Required action =
Everything from the line containing "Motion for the" through the last line of the data below should be given again exactly, both end lines included and nothing more.

The data =
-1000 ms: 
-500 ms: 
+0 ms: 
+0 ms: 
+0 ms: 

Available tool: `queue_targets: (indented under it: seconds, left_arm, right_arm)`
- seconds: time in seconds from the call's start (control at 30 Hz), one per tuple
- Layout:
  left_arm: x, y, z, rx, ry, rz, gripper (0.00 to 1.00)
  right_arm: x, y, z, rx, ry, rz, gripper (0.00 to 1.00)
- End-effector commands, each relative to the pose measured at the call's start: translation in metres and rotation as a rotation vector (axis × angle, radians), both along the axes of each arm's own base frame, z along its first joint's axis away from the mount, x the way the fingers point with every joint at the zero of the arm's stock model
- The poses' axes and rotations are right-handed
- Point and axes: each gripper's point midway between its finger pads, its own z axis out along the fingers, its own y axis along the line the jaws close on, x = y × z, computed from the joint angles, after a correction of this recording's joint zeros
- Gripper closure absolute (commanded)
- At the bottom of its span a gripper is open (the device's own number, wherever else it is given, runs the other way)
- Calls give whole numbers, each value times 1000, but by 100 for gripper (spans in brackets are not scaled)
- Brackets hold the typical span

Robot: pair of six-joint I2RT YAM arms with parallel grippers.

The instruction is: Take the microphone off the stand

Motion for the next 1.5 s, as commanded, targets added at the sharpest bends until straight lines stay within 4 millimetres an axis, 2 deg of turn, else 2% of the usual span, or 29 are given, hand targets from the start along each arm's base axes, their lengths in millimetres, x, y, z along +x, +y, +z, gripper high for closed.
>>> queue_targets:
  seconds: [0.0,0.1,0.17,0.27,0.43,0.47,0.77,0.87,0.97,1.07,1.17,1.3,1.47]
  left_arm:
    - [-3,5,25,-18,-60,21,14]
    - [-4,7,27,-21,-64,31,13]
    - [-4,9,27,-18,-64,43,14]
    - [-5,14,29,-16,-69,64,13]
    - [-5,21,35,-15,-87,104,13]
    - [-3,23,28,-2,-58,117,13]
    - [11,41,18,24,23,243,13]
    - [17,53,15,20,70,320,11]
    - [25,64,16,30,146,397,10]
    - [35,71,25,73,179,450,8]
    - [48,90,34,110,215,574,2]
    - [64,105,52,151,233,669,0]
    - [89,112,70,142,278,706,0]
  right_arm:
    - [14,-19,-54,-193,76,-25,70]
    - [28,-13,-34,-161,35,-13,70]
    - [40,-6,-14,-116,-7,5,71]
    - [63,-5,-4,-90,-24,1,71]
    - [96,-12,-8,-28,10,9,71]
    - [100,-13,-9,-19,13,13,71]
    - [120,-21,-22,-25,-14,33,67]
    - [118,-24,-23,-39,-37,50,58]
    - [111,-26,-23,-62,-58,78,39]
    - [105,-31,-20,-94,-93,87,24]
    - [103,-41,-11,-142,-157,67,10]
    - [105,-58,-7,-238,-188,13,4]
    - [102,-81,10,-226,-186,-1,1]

Expected answer =
Motion for the next 1.5 s, as commanded, targets added at the sharpest bends until straight lines stay within 4 millimetres an axis, 2 deg of turn, else 2% of the usual span, or 29 are given, hand targets from the start along each arm's base axes, their lengths in millimetres, x, y, z along +x, +y, +z, gripper high for closed.
>>> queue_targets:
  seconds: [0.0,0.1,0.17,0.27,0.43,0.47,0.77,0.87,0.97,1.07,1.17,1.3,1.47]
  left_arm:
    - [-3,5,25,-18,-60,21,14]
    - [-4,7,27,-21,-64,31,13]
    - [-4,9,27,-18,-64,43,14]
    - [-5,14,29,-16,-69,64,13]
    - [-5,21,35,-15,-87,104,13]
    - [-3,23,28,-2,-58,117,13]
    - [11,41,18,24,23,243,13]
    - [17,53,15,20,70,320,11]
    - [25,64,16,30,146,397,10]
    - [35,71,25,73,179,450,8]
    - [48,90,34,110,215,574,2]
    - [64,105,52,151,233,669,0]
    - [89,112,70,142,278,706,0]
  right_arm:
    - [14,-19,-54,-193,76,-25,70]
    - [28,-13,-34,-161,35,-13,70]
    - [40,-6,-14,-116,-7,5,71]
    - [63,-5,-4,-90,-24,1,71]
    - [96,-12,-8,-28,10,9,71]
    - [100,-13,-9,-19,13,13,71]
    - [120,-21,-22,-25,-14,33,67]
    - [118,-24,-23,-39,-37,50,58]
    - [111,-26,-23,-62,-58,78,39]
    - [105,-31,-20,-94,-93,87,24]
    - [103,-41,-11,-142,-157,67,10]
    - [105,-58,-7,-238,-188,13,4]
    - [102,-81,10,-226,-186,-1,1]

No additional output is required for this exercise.